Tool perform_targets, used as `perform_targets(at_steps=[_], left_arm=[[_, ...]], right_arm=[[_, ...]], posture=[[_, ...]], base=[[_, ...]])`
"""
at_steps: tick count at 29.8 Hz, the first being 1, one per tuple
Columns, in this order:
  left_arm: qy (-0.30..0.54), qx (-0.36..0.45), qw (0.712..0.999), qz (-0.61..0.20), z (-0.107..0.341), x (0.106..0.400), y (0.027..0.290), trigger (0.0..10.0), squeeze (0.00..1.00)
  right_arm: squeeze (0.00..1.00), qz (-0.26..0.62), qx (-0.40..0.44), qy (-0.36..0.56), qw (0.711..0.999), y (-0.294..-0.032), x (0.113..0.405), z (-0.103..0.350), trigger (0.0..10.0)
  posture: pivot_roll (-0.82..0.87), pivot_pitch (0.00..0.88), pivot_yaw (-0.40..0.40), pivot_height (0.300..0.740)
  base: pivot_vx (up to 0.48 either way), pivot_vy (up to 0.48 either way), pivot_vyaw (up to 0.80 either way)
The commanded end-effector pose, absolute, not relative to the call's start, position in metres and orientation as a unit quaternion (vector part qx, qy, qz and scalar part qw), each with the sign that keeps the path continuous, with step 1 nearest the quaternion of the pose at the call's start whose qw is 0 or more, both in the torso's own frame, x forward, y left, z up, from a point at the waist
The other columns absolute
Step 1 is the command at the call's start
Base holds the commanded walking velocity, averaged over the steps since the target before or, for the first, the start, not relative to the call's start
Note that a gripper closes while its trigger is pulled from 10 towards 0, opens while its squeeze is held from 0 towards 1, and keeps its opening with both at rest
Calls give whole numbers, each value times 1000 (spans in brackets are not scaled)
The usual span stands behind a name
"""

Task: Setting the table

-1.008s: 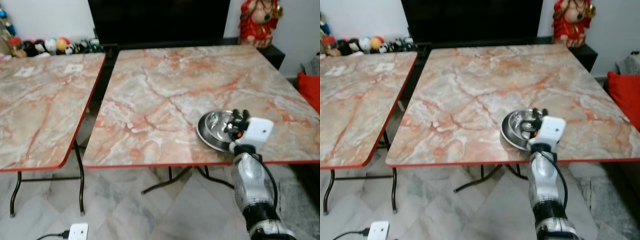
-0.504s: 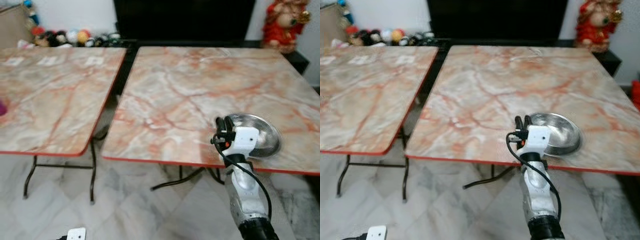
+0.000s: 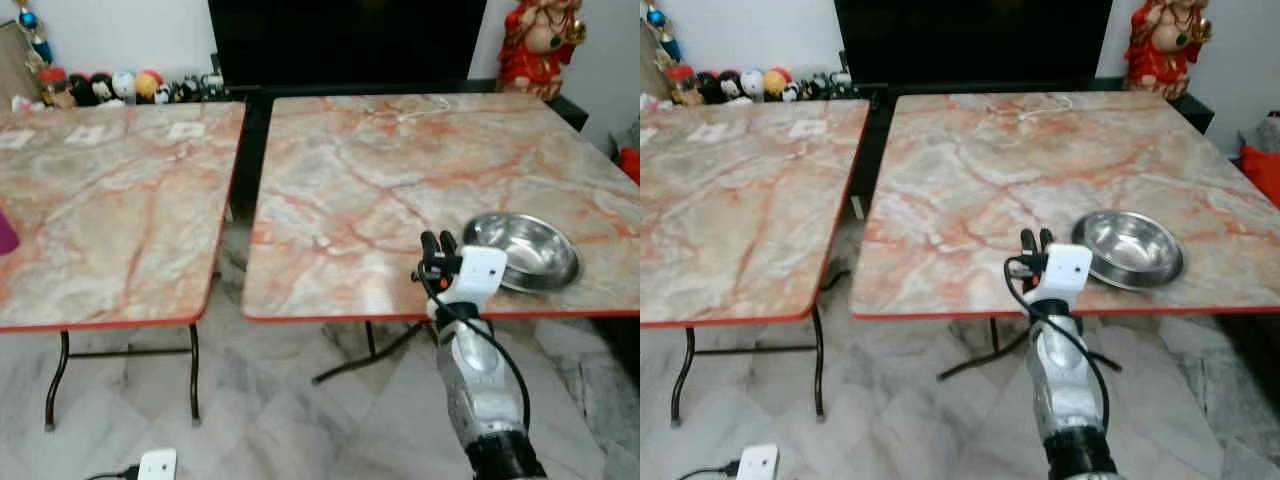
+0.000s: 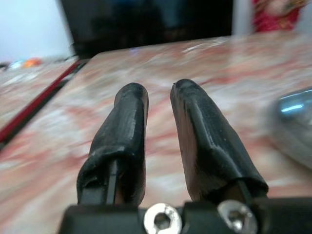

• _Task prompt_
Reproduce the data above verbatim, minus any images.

• _Response area_
Tool perform_targets, used as `perform_targets(at_steps=[_], left_arm=[[_, ...]], right_arm=[[_, ...]], posture=[[_, ...]], base=[[_, ...]])`
"""
at_steps: tick count at 29.8 Hz, the first being 1, one per tuple
Columns, in this order:
  left_arm: qy (-0.30..0.54), qx (-0.36..0.45), qw (0.712..0.999), qz (-0.61..0.20), z (-0.107..0.341), x (0.106..0.400), y (0.027..0.290), trigger (0.0..10.0), squeeze (0.00..1.00)
  right_arm: squeeze (0.00..1.00), qz (-0.26..0.62), qx (-0.40..0.44), qy (-0.36..0.56), qw (0.711..0.999), y (-0.294..-0.032), x (0.113..0.405), z (-0.103..0.350), trigger (0.0..10.0)
  posture: pivot_roll (-0.82..0.87), pivot_pitch (0.00..0.88), pivot_yaw (-0.40..0.40), pivot_height (0.300..0.740)
  base: pivot_vx (up to 0.48 either way), pivot_vy (up to 0.48 either way), pivot_vyaw (up to 0.80 either way)
The commanded end-effector pose, absolute, not relative to the call's start, position in metres and orientation as a unit quaternion (vector part qx, qy, qz and scalar part qw), each with the sign that keeps the path continuous, with step 1 nearest the quaternion of the pose at the call's start whose qw is 0 or more, both in the torso's own frame, x forward, y left, z up, from a point at the waist
The other columns absolute
Step 1 is the command at the call's start
Base holds the commanded walking velocity, averaged over the steps since the target before or, for the first, the start, not relative to the call's start
Note that a gripper closes while its trigger is pulled from 10 towards 0, opens while its squeeze is held from 0 towards 1, and keeps its opening with both at rest
Calls give whole numbers, each value times 1000 (spans in brackets are not scaled)
The usual span stands behind a name
"""

Task: Setting the table

-1.008s: 
-0.504s: 
+0.000s: 
+0.000s: 

Output is complete for this exercise.